ACTIVITY: Once you find the line containing "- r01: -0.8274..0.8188", please retype it and every line after it to the end of the entries, exactly and with nothing added.

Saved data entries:
+++

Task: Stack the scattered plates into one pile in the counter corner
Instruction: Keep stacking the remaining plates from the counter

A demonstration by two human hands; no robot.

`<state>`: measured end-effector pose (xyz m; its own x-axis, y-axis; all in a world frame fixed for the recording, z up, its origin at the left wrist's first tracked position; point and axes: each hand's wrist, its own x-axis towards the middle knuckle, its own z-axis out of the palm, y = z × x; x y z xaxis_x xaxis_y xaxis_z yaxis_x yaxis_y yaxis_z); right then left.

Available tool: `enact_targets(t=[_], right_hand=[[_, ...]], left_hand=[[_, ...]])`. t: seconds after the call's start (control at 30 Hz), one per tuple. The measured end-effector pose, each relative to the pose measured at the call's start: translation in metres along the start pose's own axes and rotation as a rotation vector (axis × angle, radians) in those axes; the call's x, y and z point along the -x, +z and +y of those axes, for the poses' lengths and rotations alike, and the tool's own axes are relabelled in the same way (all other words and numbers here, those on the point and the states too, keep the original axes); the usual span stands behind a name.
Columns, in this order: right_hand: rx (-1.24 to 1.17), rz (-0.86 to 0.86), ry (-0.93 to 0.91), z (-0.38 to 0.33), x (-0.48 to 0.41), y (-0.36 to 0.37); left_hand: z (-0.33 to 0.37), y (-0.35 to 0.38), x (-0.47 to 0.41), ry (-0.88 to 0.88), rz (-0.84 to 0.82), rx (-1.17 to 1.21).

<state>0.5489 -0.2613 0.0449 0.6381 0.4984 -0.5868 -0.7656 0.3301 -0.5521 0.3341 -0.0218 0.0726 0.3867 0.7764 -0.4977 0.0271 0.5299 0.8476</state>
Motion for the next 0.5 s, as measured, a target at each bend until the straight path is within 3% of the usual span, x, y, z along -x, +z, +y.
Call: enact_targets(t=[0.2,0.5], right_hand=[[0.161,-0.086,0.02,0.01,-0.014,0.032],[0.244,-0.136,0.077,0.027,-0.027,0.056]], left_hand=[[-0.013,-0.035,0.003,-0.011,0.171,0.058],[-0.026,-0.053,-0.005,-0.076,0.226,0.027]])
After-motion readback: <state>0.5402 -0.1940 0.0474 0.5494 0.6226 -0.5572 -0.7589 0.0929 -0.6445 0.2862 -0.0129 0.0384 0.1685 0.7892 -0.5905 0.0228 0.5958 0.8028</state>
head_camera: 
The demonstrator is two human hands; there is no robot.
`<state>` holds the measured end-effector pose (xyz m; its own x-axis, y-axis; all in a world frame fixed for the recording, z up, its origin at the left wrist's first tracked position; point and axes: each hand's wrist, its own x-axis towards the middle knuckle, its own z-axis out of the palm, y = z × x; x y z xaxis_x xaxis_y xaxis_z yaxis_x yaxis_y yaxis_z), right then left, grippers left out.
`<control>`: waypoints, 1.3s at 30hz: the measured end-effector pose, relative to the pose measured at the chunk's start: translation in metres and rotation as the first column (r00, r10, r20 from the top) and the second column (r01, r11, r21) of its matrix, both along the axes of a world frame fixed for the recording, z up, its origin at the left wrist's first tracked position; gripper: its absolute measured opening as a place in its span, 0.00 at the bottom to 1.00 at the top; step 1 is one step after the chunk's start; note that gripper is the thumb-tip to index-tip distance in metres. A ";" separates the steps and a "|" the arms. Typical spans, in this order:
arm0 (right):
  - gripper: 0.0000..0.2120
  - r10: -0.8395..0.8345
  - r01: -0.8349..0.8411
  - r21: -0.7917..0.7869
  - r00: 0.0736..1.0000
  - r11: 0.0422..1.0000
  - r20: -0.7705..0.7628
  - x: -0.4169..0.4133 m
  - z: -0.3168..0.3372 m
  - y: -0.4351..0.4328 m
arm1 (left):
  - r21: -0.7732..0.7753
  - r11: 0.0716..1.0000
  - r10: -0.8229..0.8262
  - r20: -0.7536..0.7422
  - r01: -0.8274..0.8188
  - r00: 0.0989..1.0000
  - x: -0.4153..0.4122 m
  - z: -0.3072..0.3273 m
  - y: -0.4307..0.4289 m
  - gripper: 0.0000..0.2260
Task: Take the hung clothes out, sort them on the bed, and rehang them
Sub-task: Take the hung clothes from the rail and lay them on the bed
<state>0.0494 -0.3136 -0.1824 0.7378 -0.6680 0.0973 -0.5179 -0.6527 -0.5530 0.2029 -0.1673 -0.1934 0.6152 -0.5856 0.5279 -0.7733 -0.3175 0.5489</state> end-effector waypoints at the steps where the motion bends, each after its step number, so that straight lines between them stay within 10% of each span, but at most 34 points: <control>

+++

RESULT OF THE EXERCISE:
  - r01: -0.8274..0.8188
  - r00: 0.0989..1.0000
  - x: -0.4153..0.4122 m
  - z: -0.3072..0.3273 m
  - y: -0.4307..0.4289 m
  - gripper: 0.0000..0.2260
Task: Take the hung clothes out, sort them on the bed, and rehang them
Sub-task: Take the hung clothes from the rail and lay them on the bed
<state>0.0494 -0.3136 -0.1824 0.7378 -0.6680 0.0973 -0.5179 -0.6527 -0.5530 0.2029 -0.1673 -0.1934 0.6152 -0.5856 0.5279 -0.7733 -0.3175 0.5489</state> end-effector waypoints at the steps where the motion bends, each after its step number, so that straight lines between them stay within 10% of each span, but at most 34 points: <control>

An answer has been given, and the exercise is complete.